「最初から、期待してんのは、おれのほう」
ぽろぽろ、悲しくもないのに勝手に涙がこぼれる。
それを全部受け止めてくれる怪獣くんを、もっともっと強くぎゅうっと抱きしめる。
「……カンナ」
名前を呼んでくれて、うれしい。
触れてくれた前髪は切れなくなったし、連絡がこないとすごくへこむよ。
「なあ、おれさ」
もう見ないふりなんてできない。
うんと前から、そんなの本当はできっこなかった。
わたし、ユウくんのことが、もうこんなにも、大好きだよ。
「あ……」
彼の肩越しに、雲がちぎれてのぞいた晴れ間。
なににもじゃまされない、大きな空にアーチを描くそれに、一瞬にして目を奪われた。
「ねえ、虹!」
思わず柵にむかって走り出す。
「ねえ見て、ユウくん、虹だよ、虹架かってるよ! すごい! 超きれい!」
「……あ、そ」
重たそうにのっそり歩き出したユウくんは、長い時間をかけてやっとわたしの隣に移動してきた。
「すごいねえ。こんなことあるんだねえ」
「あんたって、やっぱりちょっと頭弱いよな」
「え!?」
今朝から降り続けていた雨は、夜中まで上がることはないでしょうって、天気予報で言っていたのに。

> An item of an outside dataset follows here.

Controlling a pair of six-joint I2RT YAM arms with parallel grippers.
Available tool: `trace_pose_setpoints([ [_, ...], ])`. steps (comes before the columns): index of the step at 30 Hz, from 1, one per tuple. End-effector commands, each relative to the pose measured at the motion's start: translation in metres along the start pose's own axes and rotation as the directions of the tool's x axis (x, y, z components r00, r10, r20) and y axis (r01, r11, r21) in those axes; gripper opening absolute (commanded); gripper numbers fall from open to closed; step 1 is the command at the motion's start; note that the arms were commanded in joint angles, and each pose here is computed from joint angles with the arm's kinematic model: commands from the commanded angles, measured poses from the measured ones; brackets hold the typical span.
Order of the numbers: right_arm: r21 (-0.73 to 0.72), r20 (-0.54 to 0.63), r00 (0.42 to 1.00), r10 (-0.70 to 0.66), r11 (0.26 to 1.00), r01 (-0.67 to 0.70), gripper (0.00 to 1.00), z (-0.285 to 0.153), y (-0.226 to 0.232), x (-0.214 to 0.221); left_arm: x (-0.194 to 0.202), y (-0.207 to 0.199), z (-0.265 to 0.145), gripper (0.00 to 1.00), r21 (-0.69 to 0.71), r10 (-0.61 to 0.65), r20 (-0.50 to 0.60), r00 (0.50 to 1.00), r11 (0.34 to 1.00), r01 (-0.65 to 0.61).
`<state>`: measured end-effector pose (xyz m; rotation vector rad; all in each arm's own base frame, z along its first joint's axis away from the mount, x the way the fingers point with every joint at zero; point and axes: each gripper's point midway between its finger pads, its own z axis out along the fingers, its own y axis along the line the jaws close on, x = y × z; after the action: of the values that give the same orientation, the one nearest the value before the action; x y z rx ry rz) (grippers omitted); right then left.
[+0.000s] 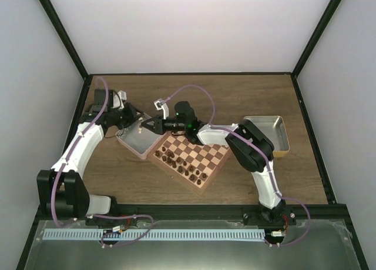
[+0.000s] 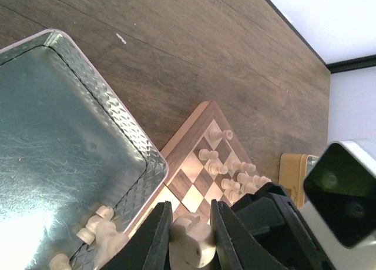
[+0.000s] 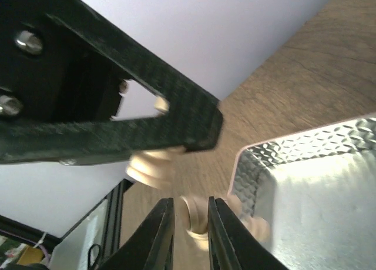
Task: Set up the chess pieces on the board
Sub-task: Pick up the chess piece from the storage box, then place the chess piece on the chessboard.
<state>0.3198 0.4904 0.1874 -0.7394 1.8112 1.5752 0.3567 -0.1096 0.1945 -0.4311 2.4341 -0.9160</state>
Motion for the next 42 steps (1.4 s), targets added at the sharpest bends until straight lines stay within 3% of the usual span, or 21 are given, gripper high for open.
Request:
trace_pose_setpoints([
  [1, 0.078, 0.008, 1.0, 0.021, 0.997, -0.022, 0.16, 0.008, -0.016, -0.003, -0.012, 0.0, 0.001, 0.16, 0.032, -0.021, 0.049, 0.999, 0.999, 0.019],
  [8, 0.095, 0.013, 1.0, 0.017, 0.995, -0.019, 0.19, 0.008, -0.018, -0.005, -0.011, 0.017, 0.005, 0.16, -0.033, -0.02, 0.059, 0.998, 0.999, 0.022],
  [14, 0.063, 0.008, 1.0, -0.004, 0.998, 0.004, 0.37, 0.003, -0.001, -0.01, -0.002, 0.011, 0.009, 0.17, 0.028, 0.011, 0.017, 1.0, 1.0, -0.011],
  [19, 0.094, 0.042, 0.999, 0.005, 0.996, -0.009, 0.42, -0.019, 0.016, -0.023, 0.008, -0.01, 0.002, 0.17, 0.123, 0.178, 0.001, 0.984, 0.977, -0.177],
  [27, 0.212, 0.064, 0.994, 0.092, 0.972, -0.104, 0.5, -0.097, 0.031, -0.043, 0.017, -0.043, -0.007, 0.15, 0.131, 0.419, 0.123, 0.9, 0.892, -0.433],
  [29, 0.245, 0.06, 0.991, 0.117, 0.961, -0.128, 0.54, -0.116, 0.035, -0.048, 0.025, -0.066, -0.012, 0.15, 0.173, 0.489, 0.178, 0.854, 0.839, -0.516],
  [32, 0.264, 0.035, 0.989, 0.146, 0.953, -0.15, 0.59, -0.138, 0.045, -0.054, 0.046, -0.106, -0.02, 0.15, 0.237, 0.626, 0.267, 0.733, 0.694, -0.679],
  [36, 0.275, -0.03, 0.991, 0.131, 0.954, -0.118, 0.61, -0.154, 0.062, -0.053, 0.079, -0.142, -0.034, 0.15, 0.259, 0.76, 0.385, 0.524, 0.456, -0.852],
  [42, 0.268, -0.074, 0.995, 0.063, 0.963, -0.041, 0.61, -0.176, 0.091, -0.049, 0.117, -0.169, -0.063, 0.17, 0.22, 0.803, 0.565, 0.189, 0.075, -0.973],
])
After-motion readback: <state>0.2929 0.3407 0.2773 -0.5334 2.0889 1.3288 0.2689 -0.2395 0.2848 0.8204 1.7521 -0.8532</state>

予想外にやんだ雨のむこう側に、奇跡みたいに輝く七色。
「人の話は最後まできちんと聞けって小学校で習わなかった?」
「え? あ、そうだった、話の途中だったね、なんだっけ?」
「もういい」
「ええっ」
「知らね」
行ってしまう背中をドタバタ追いかける。
「ユウくん、待ってよ!」
追いついたら、ふり向いた顔が、とびきりいじわるに、だけど見たこともないほど優しく笑った。
「いやだ」
梅雨明けはきっと、もうすぐそこまでやって来ている。